» Problem requirements
Search the data below for the string "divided" and copy all lines where it shows up.

» The data
★ ★ ★ ★ ★ ★ ★
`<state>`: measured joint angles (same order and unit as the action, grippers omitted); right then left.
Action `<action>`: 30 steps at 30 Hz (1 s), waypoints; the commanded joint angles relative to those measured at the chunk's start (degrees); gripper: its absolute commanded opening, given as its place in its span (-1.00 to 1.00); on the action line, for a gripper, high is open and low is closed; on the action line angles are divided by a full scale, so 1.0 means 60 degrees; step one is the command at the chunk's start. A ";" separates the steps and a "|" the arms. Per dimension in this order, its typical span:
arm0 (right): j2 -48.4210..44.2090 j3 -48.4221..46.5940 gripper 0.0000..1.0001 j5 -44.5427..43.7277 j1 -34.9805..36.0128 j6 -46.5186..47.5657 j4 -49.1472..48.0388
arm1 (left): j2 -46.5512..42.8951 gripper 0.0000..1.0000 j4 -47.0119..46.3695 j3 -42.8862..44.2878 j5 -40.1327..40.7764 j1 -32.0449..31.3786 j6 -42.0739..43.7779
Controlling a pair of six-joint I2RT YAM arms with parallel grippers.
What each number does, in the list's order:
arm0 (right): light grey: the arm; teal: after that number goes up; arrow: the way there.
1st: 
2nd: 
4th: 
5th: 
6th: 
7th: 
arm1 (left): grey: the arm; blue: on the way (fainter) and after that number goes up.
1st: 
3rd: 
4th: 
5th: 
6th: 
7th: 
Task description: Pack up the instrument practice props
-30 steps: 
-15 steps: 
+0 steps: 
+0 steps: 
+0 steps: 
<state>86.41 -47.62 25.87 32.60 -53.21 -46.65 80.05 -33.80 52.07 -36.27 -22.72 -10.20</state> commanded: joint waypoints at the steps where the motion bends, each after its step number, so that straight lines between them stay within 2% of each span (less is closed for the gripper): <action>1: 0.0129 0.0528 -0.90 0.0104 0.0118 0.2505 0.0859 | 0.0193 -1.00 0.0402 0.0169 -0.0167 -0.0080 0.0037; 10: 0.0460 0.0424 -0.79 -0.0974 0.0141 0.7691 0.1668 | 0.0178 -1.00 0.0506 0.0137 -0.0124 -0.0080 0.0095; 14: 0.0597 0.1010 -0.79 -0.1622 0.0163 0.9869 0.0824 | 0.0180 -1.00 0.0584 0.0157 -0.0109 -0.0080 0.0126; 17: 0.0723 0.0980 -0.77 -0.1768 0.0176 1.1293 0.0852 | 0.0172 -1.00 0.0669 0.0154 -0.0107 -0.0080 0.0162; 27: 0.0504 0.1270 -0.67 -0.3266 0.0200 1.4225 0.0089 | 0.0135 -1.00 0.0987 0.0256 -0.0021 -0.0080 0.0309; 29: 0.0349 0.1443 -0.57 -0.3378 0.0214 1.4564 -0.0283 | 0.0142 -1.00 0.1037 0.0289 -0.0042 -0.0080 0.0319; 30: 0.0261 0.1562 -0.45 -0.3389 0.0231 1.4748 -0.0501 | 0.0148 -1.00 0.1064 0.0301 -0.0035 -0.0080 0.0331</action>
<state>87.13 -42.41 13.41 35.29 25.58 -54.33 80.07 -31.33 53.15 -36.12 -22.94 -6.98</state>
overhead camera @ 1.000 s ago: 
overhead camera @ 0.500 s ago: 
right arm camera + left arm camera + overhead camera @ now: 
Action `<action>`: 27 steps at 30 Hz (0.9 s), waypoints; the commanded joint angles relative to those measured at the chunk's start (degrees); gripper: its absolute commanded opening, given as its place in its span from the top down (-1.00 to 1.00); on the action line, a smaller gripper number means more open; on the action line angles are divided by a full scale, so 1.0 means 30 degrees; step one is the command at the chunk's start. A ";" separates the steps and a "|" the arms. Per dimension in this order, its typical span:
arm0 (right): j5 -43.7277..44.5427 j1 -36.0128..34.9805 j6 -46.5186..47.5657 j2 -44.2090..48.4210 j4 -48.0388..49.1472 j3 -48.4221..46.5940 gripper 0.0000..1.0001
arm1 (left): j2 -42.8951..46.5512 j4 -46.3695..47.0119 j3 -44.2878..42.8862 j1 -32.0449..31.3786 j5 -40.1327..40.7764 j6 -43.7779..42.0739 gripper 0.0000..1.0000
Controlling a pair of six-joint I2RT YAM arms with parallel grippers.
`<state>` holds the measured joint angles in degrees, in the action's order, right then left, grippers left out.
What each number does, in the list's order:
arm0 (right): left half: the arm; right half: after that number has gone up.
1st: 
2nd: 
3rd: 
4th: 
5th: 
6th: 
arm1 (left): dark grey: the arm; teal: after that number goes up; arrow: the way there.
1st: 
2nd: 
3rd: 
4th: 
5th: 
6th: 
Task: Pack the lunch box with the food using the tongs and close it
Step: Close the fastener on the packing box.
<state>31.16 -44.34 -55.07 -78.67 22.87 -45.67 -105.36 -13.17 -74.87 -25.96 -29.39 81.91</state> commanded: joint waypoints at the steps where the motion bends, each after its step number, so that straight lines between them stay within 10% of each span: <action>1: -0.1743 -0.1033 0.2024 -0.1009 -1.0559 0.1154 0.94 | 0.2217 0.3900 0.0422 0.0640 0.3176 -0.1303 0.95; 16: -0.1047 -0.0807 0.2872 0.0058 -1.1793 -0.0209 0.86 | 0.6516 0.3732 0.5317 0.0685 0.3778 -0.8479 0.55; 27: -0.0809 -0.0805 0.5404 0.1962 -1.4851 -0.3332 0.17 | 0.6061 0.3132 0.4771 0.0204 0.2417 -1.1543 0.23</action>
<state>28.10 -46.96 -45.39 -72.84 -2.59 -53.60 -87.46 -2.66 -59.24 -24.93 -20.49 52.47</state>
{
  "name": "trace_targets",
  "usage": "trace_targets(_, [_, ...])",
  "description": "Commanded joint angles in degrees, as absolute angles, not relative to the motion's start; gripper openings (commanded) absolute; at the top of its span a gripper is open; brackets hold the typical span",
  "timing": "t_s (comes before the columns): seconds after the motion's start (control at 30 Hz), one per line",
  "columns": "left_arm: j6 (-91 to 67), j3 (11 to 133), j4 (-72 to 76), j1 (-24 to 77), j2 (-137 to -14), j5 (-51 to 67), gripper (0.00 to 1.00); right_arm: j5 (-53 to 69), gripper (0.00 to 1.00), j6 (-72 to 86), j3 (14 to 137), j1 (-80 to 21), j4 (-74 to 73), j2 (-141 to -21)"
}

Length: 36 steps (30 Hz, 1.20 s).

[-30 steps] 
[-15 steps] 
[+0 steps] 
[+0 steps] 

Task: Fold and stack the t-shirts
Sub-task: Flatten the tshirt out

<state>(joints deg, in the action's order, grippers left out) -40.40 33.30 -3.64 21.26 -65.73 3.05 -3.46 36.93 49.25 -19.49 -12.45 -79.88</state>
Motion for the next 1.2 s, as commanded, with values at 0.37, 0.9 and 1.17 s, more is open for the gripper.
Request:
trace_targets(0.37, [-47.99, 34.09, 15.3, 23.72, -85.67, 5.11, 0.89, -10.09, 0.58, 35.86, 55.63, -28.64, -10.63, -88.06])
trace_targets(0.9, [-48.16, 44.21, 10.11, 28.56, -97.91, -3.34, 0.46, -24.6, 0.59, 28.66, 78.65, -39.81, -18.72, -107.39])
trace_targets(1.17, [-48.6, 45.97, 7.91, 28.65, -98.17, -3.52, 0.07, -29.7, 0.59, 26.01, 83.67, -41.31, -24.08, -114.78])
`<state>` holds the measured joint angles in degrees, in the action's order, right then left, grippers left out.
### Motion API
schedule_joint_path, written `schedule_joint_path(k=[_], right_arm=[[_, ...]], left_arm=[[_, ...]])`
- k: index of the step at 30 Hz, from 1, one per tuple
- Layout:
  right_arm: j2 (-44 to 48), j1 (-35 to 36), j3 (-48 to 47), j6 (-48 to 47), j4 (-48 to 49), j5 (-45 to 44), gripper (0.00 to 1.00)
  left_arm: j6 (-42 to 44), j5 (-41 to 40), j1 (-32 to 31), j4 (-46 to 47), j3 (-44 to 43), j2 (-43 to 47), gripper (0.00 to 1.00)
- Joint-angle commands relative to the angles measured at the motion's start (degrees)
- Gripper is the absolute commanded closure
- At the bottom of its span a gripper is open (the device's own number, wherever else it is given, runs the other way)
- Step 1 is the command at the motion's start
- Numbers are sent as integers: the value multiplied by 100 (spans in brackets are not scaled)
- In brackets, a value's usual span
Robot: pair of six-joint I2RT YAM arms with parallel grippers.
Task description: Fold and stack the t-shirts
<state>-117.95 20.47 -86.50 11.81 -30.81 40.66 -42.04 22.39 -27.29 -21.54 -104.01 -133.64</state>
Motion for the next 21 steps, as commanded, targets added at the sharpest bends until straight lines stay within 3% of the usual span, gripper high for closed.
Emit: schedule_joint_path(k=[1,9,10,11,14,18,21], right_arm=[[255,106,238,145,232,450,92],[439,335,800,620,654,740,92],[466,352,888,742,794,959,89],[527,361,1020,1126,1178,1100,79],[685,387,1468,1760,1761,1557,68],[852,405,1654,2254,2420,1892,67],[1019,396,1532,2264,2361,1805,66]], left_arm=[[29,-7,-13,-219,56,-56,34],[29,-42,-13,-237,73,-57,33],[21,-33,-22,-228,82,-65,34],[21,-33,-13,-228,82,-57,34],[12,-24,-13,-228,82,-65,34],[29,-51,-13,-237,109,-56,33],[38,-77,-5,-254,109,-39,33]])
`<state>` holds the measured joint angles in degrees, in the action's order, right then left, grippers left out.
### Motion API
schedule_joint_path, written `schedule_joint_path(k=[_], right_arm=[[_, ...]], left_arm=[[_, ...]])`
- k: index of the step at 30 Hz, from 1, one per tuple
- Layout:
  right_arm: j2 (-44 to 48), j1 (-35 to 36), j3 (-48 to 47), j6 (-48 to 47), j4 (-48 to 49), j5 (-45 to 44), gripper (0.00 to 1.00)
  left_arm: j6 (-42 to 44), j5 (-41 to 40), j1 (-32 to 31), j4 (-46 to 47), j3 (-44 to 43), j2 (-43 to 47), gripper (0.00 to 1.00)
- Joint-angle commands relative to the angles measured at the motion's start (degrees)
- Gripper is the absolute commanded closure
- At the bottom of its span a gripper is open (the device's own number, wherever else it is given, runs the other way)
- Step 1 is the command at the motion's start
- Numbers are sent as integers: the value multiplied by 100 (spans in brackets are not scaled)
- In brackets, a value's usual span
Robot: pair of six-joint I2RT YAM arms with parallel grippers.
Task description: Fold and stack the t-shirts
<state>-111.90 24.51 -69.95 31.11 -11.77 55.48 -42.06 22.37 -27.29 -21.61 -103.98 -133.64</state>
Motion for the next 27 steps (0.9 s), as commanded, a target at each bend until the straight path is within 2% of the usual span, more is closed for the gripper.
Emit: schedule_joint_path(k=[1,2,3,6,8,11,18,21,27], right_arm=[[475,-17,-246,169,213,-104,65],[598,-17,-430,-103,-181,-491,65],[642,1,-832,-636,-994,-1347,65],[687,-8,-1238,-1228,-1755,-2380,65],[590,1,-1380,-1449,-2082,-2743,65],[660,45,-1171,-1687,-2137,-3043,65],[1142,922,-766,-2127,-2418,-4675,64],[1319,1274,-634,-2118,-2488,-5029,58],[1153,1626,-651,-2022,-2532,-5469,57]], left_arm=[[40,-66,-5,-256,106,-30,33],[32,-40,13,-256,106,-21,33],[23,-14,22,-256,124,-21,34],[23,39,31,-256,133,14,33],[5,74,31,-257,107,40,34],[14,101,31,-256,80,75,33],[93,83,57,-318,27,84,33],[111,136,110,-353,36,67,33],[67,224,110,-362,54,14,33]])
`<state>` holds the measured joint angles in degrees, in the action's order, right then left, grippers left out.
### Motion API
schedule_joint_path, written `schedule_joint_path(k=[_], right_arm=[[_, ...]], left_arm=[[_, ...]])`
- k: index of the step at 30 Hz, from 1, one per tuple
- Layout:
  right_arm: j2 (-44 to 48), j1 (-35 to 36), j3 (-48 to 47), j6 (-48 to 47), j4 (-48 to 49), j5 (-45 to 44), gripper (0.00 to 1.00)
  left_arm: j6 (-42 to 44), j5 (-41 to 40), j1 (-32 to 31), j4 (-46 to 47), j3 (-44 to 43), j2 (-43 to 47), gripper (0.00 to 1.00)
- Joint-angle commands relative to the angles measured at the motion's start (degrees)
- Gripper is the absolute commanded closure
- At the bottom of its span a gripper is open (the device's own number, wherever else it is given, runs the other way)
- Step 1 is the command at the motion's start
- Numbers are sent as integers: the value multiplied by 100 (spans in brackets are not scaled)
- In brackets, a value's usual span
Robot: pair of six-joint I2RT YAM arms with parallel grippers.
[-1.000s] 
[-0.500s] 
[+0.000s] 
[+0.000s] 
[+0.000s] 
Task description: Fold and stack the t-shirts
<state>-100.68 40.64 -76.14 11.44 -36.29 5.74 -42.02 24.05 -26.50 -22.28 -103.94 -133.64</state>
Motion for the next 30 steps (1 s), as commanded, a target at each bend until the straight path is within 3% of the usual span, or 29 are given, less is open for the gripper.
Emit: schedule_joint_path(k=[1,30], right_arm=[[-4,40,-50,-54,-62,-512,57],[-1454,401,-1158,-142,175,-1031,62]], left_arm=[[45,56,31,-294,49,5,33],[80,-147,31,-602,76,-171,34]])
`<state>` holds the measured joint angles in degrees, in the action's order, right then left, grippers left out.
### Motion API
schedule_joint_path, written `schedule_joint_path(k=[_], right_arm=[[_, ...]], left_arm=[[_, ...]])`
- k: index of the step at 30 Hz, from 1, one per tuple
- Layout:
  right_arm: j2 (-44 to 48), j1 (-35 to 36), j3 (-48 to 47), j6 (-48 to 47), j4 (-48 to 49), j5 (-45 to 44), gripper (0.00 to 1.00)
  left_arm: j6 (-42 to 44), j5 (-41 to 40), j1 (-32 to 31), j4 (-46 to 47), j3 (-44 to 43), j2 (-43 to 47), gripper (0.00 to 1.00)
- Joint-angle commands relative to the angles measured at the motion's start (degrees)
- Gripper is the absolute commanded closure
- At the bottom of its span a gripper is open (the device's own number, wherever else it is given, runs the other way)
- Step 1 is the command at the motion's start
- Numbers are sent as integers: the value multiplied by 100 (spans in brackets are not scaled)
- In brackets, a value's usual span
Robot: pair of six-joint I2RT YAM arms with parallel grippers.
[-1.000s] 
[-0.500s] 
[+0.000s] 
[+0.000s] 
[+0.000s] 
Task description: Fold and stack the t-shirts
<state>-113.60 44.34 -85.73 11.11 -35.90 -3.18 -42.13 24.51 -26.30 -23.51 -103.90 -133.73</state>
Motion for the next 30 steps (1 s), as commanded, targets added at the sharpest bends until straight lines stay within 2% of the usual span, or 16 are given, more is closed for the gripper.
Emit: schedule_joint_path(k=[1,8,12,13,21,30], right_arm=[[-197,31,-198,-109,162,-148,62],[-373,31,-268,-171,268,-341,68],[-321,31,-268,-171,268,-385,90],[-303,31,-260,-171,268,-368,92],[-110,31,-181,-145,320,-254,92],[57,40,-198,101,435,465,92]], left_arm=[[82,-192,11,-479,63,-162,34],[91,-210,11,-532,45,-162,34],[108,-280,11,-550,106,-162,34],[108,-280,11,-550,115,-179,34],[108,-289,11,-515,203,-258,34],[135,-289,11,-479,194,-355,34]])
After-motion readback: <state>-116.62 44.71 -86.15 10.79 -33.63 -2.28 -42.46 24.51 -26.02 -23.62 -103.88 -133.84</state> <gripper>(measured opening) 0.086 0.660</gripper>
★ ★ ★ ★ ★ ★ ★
» Answer section
Action `<action>`: 30 steps at 30 Hz (1 s), waypoints; the commanded joint angles relative to those measured at the chunk's start (degrees); gripper: its absolute commanded opening, given as its place in its span (-1.00 to 1.00); on the action line, for a gripper, high is open and low is closed; on the action line angles are divided by a full scale, so 1.0 means 60 degrees; step one is the command at the chunk's start. A ";" separates the steps and a "|" the arms. Per dimension in this order, its typical span:
Action `<action>`: 27 steps at 30 Hz (0.9 s), waypoints; the commanded joint angles relative to those measured at the chunk's start (degrees); gripper: its absolute commanded opening, given as its place in its span from the top down (-1.00 to 1.00); on the action line, a smaller gripper number means more open; on the action line angles are divided by a full scale, so 1.0 means 30 degrees; step one is the command at the chunk's start. A ";" separates the steps and a "|" the arms. Per dimension in this order, its typical span:

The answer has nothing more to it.